Concluding the safeguards approach for the IR-40 reactor.

Completed. The agency and Iran completed the safeguards approach on Aug. 31, six days after the Aug. 25 deadline.


2015 Roadmap for the Clarification of Past and Present Outstanding Issues Regarding Iran’s Nuclear Program

On July 14, 2015, Iran and IAEA announced they reached an agreement to address the agency’s outstanding questions. The agreement, known as the Roadmap for the Clarification of Past and Present Outstanding Issues Regarding Iran’s Nuclear Program, laid out a schedule for Iran to address the IAEA’s concerns and the agency to complete its investigation.

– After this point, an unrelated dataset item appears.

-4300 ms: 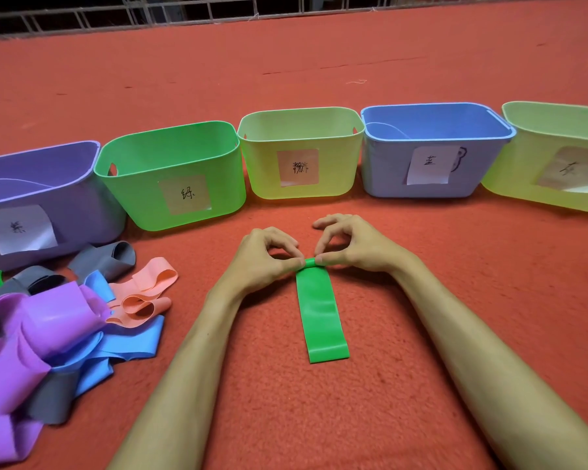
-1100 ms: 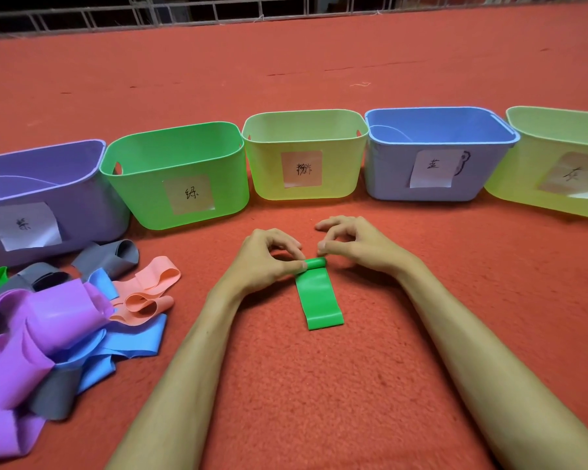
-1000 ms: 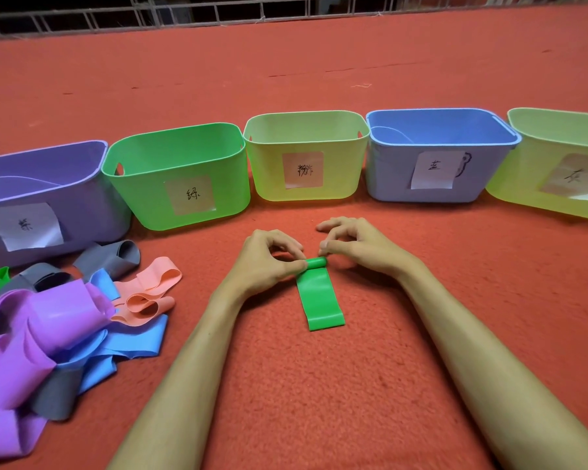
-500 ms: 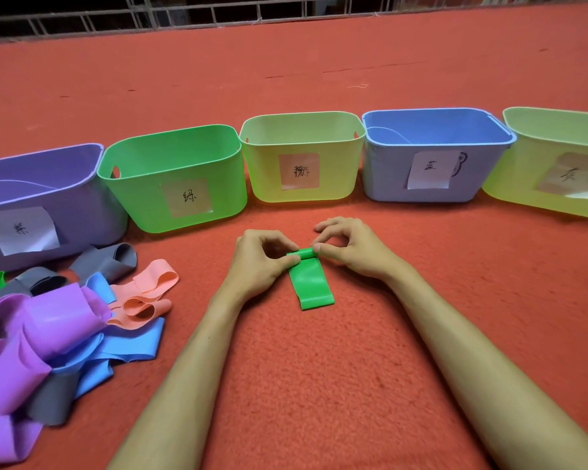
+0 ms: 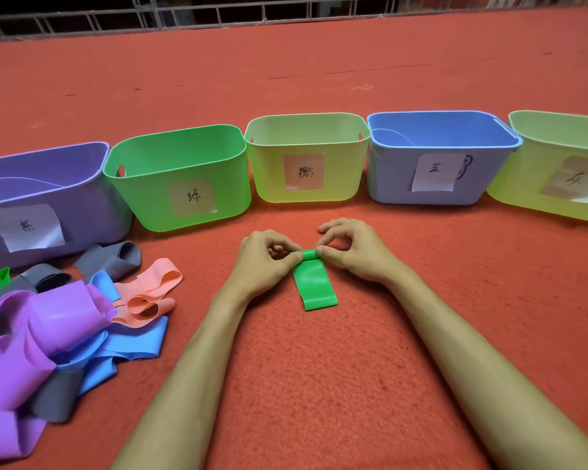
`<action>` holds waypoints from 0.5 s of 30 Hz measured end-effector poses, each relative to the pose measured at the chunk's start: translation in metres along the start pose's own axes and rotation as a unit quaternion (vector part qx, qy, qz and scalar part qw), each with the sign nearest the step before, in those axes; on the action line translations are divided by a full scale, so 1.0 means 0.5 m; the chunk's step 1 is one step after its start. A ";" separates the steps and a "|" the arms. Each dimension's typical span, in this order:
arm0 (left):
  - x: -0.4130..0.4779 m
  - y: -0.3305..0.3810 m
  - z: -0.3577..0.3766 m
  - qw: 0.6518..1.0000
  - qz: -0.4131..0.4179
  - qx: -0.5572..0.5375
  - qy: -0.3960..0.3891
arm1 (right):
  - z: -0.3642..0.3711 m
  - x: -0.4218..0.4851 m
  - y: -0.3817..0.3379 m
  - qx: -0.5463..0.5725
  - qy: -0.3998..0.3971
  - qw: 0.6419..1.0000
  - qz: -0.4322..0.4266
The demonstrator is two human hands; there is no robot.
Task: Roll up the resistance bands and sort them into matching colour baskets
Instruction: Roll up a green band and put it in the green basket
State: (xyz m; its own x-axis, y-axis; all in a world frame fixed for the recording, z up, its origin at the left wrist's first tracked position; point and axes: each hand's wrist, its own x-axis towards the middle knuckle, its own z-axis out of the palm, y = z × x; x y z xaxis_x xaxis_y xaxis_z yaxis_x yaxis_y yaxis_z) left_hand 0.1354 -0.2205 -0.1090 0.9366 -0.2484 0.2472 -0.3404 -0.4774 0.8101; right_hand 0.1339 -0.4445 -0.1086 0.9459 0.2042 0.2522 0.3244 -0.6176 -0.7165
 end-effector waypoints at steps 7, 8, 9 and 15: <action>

The IAEA announced on August 15, 2015, that Iran met the first deadline for providing documents and written explanations to the agency's questions regarding the 12 main areas for investigation as outlined in the November 2011 annex. The agency submitted follow-up questions to Iran on September 9, and on September 20, IAEA Director General Yukiya Amano and Deputy Director General Tero Varjoranta traveled to Tehran to discuss the investigation and visit the Parchin site. They confirmed that environmental samples were taken at Parchin for analysis in IAEA labs. On October 15, 2015, the deadline for additional responses, the IAEA confirmed that Iran had responded to its follow-up questions and completed all activities under the roadmap.

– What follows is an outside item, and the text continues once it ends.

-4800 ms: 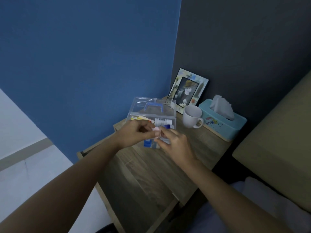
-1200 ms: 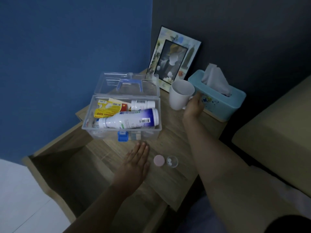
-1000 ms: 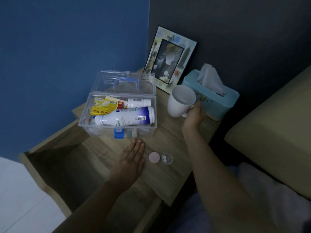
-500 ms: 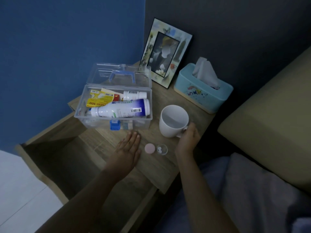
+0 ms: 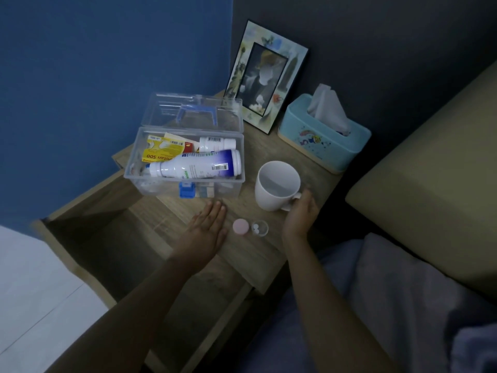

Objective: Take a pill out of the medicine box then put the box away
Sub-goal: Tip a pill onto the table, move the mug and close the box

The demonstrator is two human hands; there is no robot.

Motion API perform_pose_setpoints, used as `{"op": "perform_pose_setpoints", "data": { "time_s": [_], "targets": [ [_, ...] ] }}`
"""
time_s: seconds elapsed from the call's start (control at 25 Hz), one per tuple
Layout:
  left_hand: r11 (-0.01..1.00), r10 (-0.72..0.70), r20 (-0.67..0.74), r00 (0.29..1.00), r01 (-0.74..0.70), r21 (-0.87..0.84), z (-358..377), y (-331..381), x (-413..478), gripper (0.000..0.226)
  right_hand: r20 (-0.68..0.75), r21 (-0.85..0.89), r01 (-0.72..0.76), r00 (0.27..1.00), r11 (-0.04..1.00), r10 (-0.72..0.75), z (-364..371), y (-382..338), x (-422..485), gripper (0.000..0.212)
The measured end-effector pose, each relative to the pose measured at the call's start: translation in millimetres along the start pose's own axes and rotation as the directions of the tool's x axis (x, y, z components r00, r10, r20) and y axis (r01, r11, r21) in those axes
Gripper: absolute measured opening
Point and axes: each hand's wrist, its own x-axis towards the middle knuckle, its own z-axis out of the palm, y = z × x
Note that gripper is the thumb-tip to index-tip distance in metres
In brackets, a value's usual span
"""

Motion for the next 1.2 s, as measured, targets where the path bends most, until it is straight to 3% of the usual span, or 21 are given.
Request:
{"op": "perform_pose_setpoints", "data": {
  "time_s": [0.12,0.2,0.4,0.48,0.56,0.68,0.8,0.96,1.2],
  "targets": [
    [0.999,0.022,0.052,0.998,-0.023,0.025,-14,3,0,0.058,0.022,-0.154,-0.030,0.999,0.988,0.034,-5,-11,-3,0.027],
    [0.999,0.046,-0.015,0.999,-0.046,-0.015,-27,8,-5,0.057,0.045,-0.243,-0.027,0.998,0.970,0.039,-10,-19,-3,0.025],
    [0.983,0.183,-0.267,0.946,-0.178,0.044,-78,14,-19,0.059,0.195,-0.391,0.314,0.947,0.865,-0.255,6,-70,13,0.032],
    [0.994,0.100,-0.380,0.920,-0.107,0.002,-98,3,-16,0.058,0.329,-0.399,0.475,0.873,0.785,-0.361,36,-93,19,0.030],
    [0.990,-0.084,-0.427,0.900,0.027,-0.138,-114,-15,-11,0.055,0.462,-0.393,0.565,0.804,0.726,-0.375,74,-104,24,0.026],
    [0.927,-0.346,-0.375,0.860,0.252,-0.278,-124,-47,-1,0.058,0.622,-0.527,0.597,0.756,0.605,-0.203,127,-96,35,0.037],
    [0.859,-0.470,-0.239,0.850,0.378,-0.346,-125,-73,9,0.062,0.641,-0.659,0.552,0.768,0.512,-0.003,165,-75,43,0.052],
    [0.745,-0.572,-0.134,0.809,0.445,-0.497,-123,-81,19,0.062,0.501,-0.790,0.304,0.820,0.532,0.275,192,-57,53,0.069],
    [0.761,-0.565,-0.243,0.789,0.383,-0.524,-128,-79,15,0.043,0.545,-0.657,0.164,0.778,0.736,0.313,202,-57,60,0.057]
  ]
}}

The completed assessment, released on December 2, 2015, concluded that Iran had pursued a nuclear weapons program prior to 2003, including a coordinated “range of activities relevant to the development of a nuclear explosive device,” but did not divert nuclear material from its civilian nuclear program as part of its weaponization efforts.

The report found that although Tehran’s organized nuclear weapons program ended in 2003, some activities continued through 2009. According to the assessment, the “activities did not advance beyond feasibility and scientific studies, and the acquisition of certain relevant technical competencies and capabilities.” The agency said it found “no credible indications” that nuclear material was diverted to the weapons program or that any undeclared activities have taken place since 2009.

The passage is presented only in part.